A Harris Interactive/HealthDay poll released Friday showed 83 percent of respondents said they believe changes are necessary to keep Medicare sustainable and affordable, with 51 percent saying "a great deal of change" is required, but they don't want to make any personal accommodations.

"There's a clear majority who think there is a problem that needs to be addressed, but [people also believe] if the changes are going to cost me money in terms of higher co-pays, higher deductibles or higher taxes, no thank you," said Humphrey Taylor, chairman of The Harris Poll.

Medicare spending, estimate to account for 15 percent of the federal budget, is projected to rise to 17.5 percent by 2020, the report said.

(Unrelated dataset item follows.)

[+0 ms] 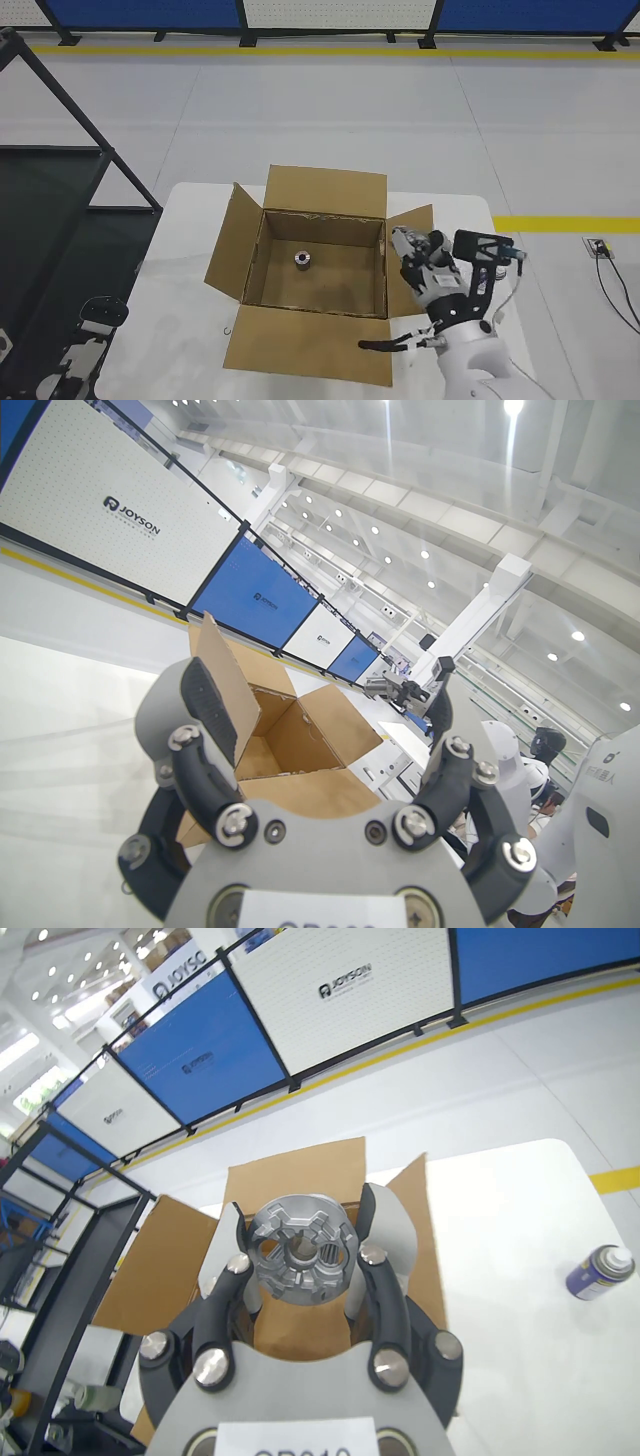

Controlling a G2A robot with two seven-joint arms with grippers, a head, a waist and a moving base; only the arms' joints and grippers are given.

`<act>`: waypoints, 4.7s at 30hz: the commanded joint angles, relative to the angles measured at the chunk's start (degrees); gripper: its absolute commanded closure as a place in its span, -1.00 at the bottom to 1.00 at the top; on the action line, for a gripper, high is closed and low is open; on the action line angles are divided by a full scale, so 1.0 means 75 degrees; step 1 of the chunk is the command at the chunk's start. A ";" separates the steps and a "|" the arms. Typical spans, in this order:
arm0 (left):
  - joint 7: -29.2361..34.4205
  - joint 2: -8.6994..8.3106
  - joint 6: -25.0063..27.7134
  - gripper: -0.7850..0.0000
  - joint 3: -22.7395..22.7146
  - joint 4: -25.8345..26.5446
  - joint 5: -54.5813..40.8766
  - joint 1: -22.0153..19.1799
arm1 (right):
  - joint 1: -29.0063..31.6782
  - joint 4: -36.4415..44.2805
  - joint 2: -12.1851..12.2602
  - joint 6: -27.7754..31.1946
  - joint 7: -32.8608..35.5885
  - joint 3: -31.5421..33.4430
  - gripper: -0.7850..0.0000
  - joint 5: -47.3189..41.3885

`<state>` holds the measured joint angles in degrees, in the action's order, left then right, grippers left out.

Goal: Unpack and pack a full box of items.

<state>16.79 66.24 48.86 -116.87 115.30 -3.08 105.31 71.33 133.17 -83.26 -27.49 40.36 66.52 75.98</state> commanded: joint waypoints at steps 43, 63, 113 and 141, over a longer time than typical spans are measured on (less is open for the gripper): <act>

The survey offered respondents nine proposals for slowing Medicare spending and found 72 percent favored cutting the amount Medicare pays for prescription drugs to pharmaceutical companies. The poll indicated 47 percent favored cutting fees to hospitals and 41 percent said they favored Medicare cutting payment to doctors.

Sixty percent said they opposed increased co-pays and deductibles but 57 percent said individuals with higher incomes should pay more for Medicare benefits than people with lower-incomes.

The poll was conducted among 2,229 U.S adults over 18 surveyed online April 5-9 by Harris Interactive. Harris does not provide margin of error information.